This question is a tricky one because "nanotechnology" is such a broad and vague term. Four researchers wrote in to give their views regarding the meaning of nanotechnology and when we will begin to benefit from it.
James D. Plummer, professor of electrical engineering at Stanford University, replies:
"It is difficult to give a precise answer to this question because the term 'nanotechnology' is not well defined. It means different things to different people. Perhaps the broadest definition of a 'nanostructure' is something which has a physical dimension smaller than 0.1 micron, or 100 nanometers (billionths of a meter). Using this definition, integrated circuits will qualify as nanostructures shortly after the turn of the century. Current integrated circuits have minimum dimensions on the order of 0.35 microns. Based on current rates of development, people have projected that around the year 2005 companies will be manufacturing in high volume integrated circuits that have dimensions around 0.1 micron. These numbers refer to the lateral dimensions that are used to define the patterns in integrated circuits.
"Furthermore, the vertical dimensions in current integrated circuits are already as small as five to 10 nanometers. (That is the rough dimension of the gate insulator thickness in current MOS transistors, the most common kind of transistor.) So if size alone defines nanotechnology, then everyone of us is seeing practical benefits of it today.
"When many people think of nanotechnology, however, they think of other, more exotic kinds of devices: nanomachines or medical applications in which tiny machines circulate in the bloodstream cleaning out fat deposits from our arteries, for example. Such technologies are much further off, probably 25 years at least. In those kinds of applications, the problem often lies as much in defining a useful, appropriate application for nanotechnology as it does in actually building the nanostructure."

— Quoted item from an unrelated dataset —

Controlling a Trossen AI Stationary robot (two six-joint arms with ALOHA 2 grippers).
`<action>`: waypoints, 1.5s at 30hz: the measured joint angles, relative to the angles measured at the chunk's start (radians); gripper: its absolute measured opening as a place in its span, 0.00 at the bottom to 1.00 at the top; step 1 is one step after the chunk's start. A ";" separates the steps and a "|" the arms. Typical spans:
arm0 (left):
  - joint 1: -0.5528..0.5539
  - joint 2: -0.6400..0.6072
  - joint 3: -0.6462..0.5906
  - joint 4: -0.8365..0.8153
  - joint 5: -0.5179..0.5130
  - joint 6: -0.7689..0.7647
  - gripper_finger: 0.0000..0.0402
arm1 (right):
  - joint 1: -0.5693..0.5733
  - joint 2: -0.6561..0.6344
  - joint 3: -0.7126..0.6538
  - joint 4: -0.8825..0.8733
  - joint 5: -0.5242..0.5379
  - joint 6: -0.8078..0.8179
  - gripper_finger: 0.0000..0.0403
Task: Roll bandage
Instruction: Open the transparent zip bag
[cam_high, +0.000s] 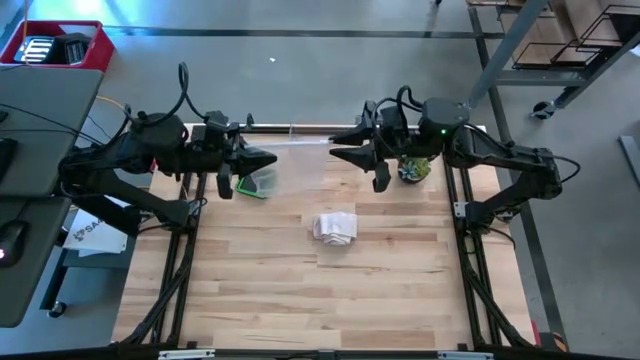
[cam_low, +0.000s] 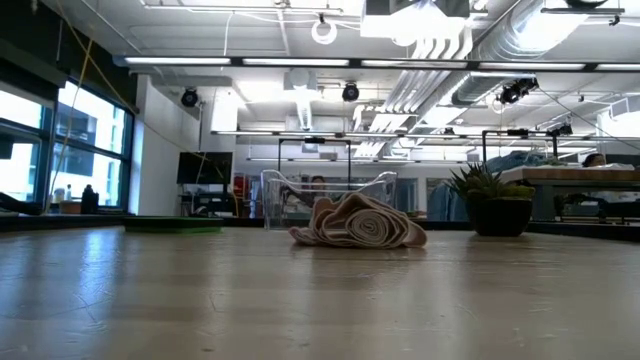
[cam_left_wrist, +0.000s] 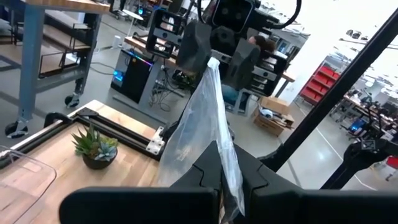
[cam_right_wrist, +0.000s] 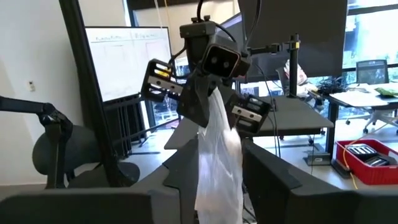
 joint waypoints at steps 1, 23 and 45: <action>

Nadrian C. Seeman in the department of chemistry at New York University offers another viewpoint:
"This is a very broad question, containing at least two ambiguities. The first lies in the meaning of 'nanotechnology.' To most people, nanotechnology implies an intelligently directed association of chemical components used to make objects and devices on the chemical scale, much as we make them on the macroscopic scale. How does this procedure differ in practice from ordinary chemistry? To my mind, not at all. Chemists try to assemble molecules using a combination of theoretical principles and practical experience to mold molecules that have desired structural and chemical properties. This is also what nanotechnologists do.
"The element of structure is key here. The structural goals of nanotechnology are frequently more ambitious than making a single molecule. Often nanotechnologists wish to make arrays of identical or complexed molecules, sometimes on a scale that will transcend the boundaries of the microscopic and approach the macroscopic. There are two different approaches to this end, 'top-down' and 'bottom-up.' The top-down approach is exemplified by scientists who build objects and molecular arrays using the techniques of scanning probe microscopy. The bottom-up approach is exemplified by investigators who design two- and three-dimensional chemical systems that cohere according to the rules of chemical interactions. The advantage of the top-down approach is its exquisite precision, but its disadvantage is its lack of extensive parallelism--it requires manipulating atoms and molecules practically one by one. In contrast, the bottom-up approach is massively parallel.
"There is already one highly successful nanotechnological system: we call it life. All the goals of nanotechnology are already fulfilled in living systems, and most of our attempts at nanotechnological applications can be called biomimetic, either applying the structural principles of living systems to different compounds or using the compounds of living systems for different purposes. For example, in our laboratory at N.Y.U., we have used analogs of branched DNA molecules (found in the process of genetic recombination) to form stick polyhedra, a cube and a truncated octahedron, whose edges consist of DNA double helices. The polyhedra are assembled from branched molecules that hold together because of the same sticky-ended hydrogen bonding that is used by the cell to direct replication of the genetic code. As in our work, living systems tend to make their structural components on the nanometer scale, rather than on the angstrom scale where most chemists work.